Но, не ответив на это, вдруг сказал встревоженно сторож:
- Так же вот и за тем велено доглядать, чтоб неприятельских шпионов не пропускали... Сказано: кто что будет спрашивать если насчет войск...
- Так, так! - одобрительно заговорил капитан. - Вот с такими солдатами уж видно, что устоим... Ты, братец, службу знаешь!.. Только вот молодых, молодых учи, молодых! Их на-адо школить! Они у вас с душком! С большим ду-ушком! Я знаю, видел!..
А солдат, усиленно хлопая веками и сопя носом, продолжал свое:
- Сказано, таких задерживать... Потому, если он в любое в офицерское платье может, а говорить по-русски, - они многие чисто говорят... то его очень легко пропустить с полезрения...
- Так, так... Ты понимаешь... Вот молодых и учи.
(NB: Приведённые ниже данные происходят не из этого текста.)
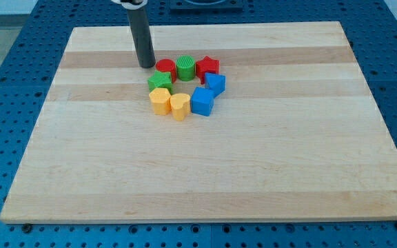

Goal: Push red star to the top right corner of the board

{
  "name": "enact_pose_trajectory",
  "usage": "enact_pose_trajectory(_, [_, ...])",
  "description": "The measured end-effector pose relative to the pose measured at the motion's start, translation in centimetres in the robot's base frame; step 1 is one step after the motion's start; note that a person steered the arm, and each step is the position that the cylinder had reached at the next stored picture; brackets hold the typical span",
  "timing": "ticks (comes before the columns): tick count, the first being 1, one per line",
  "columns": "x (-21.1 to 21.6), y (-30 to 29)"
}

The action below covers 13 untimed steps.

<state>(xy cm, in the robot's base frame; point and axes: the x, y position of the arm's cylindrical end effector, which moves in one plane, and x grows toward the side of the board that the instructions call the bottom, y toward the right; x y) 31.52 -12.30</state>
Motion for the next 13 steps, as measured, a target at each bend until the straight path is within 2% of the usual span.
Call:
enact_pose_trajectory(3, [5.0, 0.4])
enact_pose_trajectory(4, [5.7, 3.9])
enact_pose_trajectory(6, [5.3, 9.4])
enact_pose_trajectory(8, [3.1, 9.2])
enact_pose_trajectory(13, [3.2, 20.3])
Ну, прощай, братец!
Солдат приложил руку к козырьку, - другую на штык у пояса, - но смотрел на него недоумело, выпучив глаза и покраснев с натуги, как будто очень желая что-то сказать и не решаясь.
Коняев пошел назад к остановке трамвая, а когда случайно обернулся, то увидел, что солдат-сторож о чем-то оживленно рассказывает другому, подошедшему со стороны, должно быть из балки, и показывает в его сторону рукой.
- Уж он и меня не за немецкого ли шпиона принял, болван? - сердито бормотнул Коняев.
К Дуне он раз пришел и спросил ее:
- Ты русские песни умеешь петь?
- Отец мой, кузнец, петь меня обучал, конечно, ну только шкворнем... Ишь чего выдумал, папаша: пе-еть!
И Дуня избоченилась, сделала правой рукой, сильно скосила глаза в его сторону, выгнула шею и пропела фальшиво, но громко:
Я цыганский барон,
У меня много жен!..
- К черту!.. "Лучинушку", - мрачно сказал капитан.
- Такую не знаю, - обиделась Дуня. - Хамская какая-нибудь?
- Что? Русская, дура!.. "Хамская"!.. А "Красный сарафан" знаешь?
- Сара-фан?.. А-а... сарафаны я в иллюзионе видала... Так это ж у кацапов сарафаны носят!
- У каких это таких у ка-ца-пов? А ты кто?
- Я севастопольская мещанка, не забывай, папаша! Еще бы мне в сарафанах ходить, да коноплю трепать. "Чаго-й-то эт-та ты, мол, Ванькя, штей не хлябашь? Отощашь тах-та", - проговорила она сильно в нос и очень растягивая слова.
- Что-о?.. Ах, ты, отщепенка!.. Дрянь! - закричал капитан, покраснев. Россию свою судить, - а? Над Россией смеется!.. И кто же смеется и судит? Шлюха судит!..
Капитан сказал еще два густых слова и, плюнув на порог, вышел.